Overview of the data management landing zone
The data management landing zone is classified as a management function and is central to the data management and analytics scenario. It's responsible for the governance of the platform and enables communication to ingest data sources from Azure, third-party clouds, and on-premises data sources.
The data management landing zone is a separate subscription that has the standard services of an Azure landing zone. They're connected to the data landing zones and connectivity subscription via virtual network peering. It allows the data governance of the data, via crawlers, which connect to the data lakes and polyglot storage in the data landing zones.
Note
Polyglot persistence is an enterprise storage term used to describe choosing different data storage/data stores technologies to support the various data types and their storage needs. Polyglot persistence is essentially the idea that an application can use more than one core database or storage technology.
Warning
The data management landing zone must be deployed as a separate subscription under the platform branch of an enterprise-scale architecture.

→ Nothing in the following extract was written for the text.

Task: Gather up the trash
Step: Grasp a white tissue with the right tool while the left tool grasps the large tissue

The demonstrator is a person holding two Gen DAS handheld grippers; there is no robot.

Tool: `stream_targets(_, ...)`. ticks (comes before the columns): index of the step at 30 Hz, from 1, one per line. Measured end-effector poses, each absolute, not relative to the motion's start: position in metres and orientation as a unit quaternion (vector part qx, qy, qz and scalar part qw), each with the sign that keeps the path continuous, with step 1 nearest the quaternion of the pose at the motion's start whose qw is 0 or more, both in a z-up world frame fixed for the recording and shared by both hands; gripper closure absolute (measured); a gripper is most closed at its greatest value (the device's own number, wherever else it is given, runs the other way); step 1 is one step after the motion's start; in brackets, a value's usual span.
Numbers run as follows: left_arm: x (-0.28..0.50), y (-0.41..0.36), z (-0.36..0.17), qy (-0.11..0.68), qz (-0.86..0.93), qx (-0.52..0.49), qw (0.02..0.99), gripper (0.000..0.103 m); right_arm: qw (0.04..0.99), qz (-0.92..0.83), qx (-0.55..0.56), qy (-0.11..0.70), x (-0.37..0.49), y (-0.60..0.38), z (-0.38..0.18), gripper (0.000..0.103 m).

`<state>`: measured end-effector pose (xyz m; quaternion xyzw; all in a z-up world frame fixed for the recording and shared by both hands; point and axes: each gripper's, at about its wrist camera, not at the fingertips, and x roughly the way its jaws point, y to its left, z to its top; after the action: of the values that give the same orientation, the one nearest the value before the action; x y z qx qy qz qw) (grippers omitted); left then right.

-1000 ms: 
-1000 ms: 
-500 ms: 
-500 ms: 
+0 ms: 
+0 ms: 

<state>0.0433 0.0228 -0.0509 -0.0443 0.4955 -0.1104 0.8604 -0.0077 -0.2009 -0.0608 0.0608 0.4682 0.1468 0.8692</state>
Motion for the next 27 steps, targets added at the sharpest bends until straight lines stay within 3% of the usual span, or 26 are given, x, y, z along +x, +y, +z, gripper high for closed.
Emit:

You can then control the governance across the enterprise. The Cloud Adoption Framework enterprise-scale architecture illustrates the way to approach enterprise-scale.
Data catalog
We recommend you have a catalog service provisioned to define the metadata of the datasets stored across the data landing zones.
The catalog registers and maintains the data information in a centralized place and makes it available for the organization. It ensures that enterprises avoid duplicate datasets caused by redundant data ingestion by different project teams.
Data management and analytics scenario relies on Azure Purview to serve as:
- System of registration
- Discovery for enterprise data sources
- Data classification engine
- Policy store
- API for registering and reading data information.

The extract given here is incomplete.